Interstitial fibrosis with cross-linked collagen is prominent in HF hearts, with presence of activated MyoFbs. Tissue levels of transforming growth factor (TGF)-β1, lysyl oxidase, periostin, and osteopontin are elevated. Fibroblastic cells isolated from HF hearts are predominantly MyoFb, proliferative or nonproliferative, with mature α-smooth muscle actin stress fibers. HF MyoFb express high levels of profibrotic cytokines and the TGF-β1 pathway is activated. Inhibition of TGF-β1 receptor kinase in HF MyoFb promotes dedifferentiation of MyoFb with loss of α-smooth muscle actin and depolymerization of stress fibers, and reduces the expression of profibrotic genes and cytokines levels to non-HF levels.
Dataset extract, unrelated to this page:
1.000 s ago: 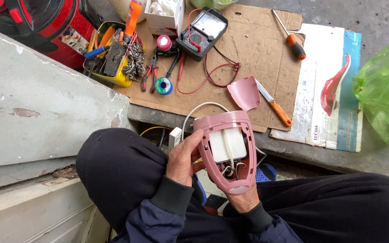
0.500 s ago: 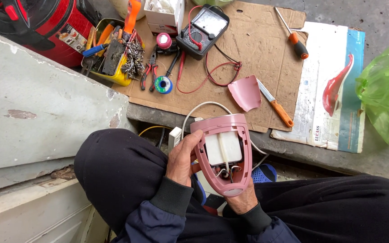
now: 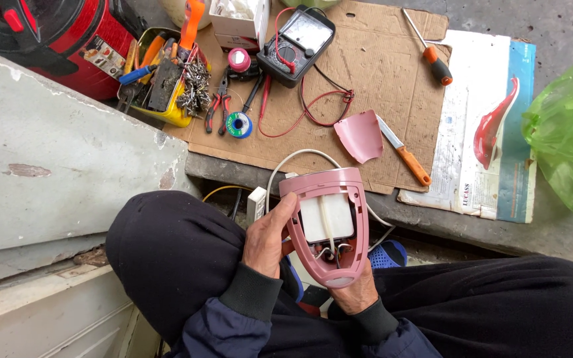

MyoFb in end-stage HF have a variable degree of differentiation and retain the capacity to return to a less activated state, validating the potential for developing antifibrotic therapy targeting MyoFb.
间质纤维化是心力衰竭(HF)舒张和收缩功能障碍的重要组成部分,取决于成纤维细胞向肌成纤维细胞(MyoFb)的激活和分化。最近的临床证据表明,在晚期 HF 中,纤维化是不可逆转的。
本研究旨在检查终末期 HF 中心脏 MyoFb 的分化程度及其表型逆转的可能性。
从移植受者(缺血性和扩张型心肌病)和未使用供体心脏的左心室中分离出成纤维细胞,并进行原代培养。成纤维细胞在无传代的情况下维持培养 4 或 8 天(治疗研究)。表型鉴定包括功能测试、免疫染色和分化标志物的表达研究。这些数据与组织样本的免疫组织化学和表达研究相补充。
HF 心脏中存在交联胶原的间质纤维化,存在激活的 MyoFb。组织中转化生长因子(TGF)-β1、赖氨酰氧化酶、periostin 和骨桥蛋白水平升高。从 HF 心脏分离的成纤维细胞主要是 MyoFb,增殖或非增殖,具有成熟的α-平滑肌肌动蛋白应激纤维。HF MyoFb 表达高水平的促纤维化细胞因子,TGF-β1 通路被激活。在 HF MyoFb 中抑制 TGF-β1 受体激酶可促进 MyoFb 的去分化,导致α-平滑肌肌动蛋白丢失和应力纤维解聚,并降低促纤维化基因和细胞因子水平至非 HF 水平。
终末期 HF 中的 MyoFb 具有不同程度的分化,并保留向较少激活状态逆转的能力,验证了针对 MyoFb 开发抗纤维化治疗的潜力。